What you are asked to do
What you should write out is every line from the one containing "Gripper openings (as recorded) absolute" to the end of the data, exactly and with nothing else.

Information supplied
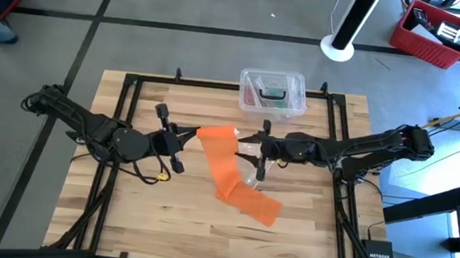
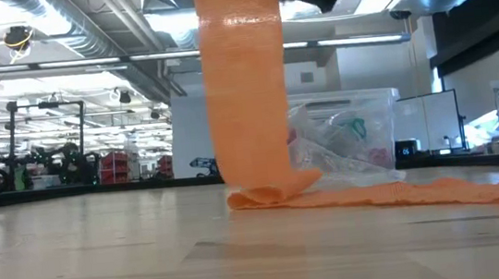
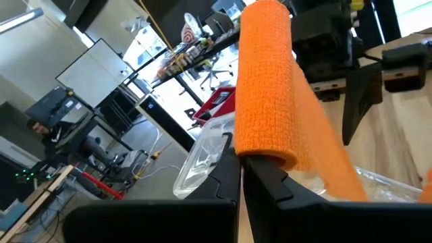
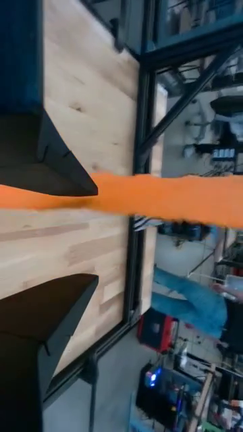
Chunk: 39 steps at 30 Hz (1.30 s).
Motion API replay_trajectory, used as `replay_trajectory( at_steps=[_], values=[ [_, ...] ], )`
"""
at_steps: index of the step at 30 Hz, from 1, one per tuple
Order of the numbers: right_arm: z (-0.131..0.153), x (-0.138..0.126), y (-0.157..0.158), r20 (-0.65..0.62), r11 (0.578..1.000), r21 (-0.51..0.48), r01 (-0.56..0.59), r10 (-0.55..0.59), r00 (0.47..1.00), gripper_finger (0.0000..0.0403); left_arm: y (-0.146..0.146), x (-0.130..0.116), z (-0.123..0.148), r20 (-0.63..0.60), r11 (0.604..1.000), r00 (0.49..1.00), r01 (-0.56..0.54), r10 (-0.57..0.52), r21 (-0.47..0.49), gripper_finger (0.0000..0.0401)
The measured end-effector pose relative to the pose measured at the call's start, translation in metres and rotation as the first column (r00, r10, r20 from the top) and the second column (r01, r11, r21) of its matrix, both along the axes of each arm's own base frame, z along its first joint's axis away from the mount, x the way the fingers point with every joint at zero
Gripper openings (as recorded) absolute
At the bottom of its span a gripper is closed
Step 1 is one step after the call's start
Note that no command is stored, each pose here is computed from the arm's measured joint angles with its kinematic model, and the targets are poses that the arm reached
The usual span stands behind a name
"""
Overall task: Roll bandage
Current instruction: Roll the orange bandage
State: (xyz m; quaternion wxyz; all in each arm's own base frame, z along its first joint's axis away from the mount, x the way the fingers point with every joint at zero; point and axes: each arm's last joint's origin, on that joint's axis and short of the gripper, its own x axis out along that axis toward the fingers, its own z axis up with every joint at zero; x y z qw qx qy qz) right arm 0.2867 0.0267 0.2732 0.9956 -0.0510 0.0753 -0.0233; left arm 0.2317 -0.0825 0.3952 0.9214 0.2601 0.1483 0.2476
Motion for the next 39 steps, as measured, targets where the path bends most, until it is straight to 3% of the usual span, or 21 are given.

Answer box
Gripper openings (as recorded) absolute
At the bottom of its span a gripper is closed
Step 1 is one step after the call's start
Note that no command is stored, each pose here is computed from the arm's measured joint angles with its kinematic model, and the targets are poses that the arm reached
The usual span stands behind a name
"""
Overall task: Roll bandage
Current instruction: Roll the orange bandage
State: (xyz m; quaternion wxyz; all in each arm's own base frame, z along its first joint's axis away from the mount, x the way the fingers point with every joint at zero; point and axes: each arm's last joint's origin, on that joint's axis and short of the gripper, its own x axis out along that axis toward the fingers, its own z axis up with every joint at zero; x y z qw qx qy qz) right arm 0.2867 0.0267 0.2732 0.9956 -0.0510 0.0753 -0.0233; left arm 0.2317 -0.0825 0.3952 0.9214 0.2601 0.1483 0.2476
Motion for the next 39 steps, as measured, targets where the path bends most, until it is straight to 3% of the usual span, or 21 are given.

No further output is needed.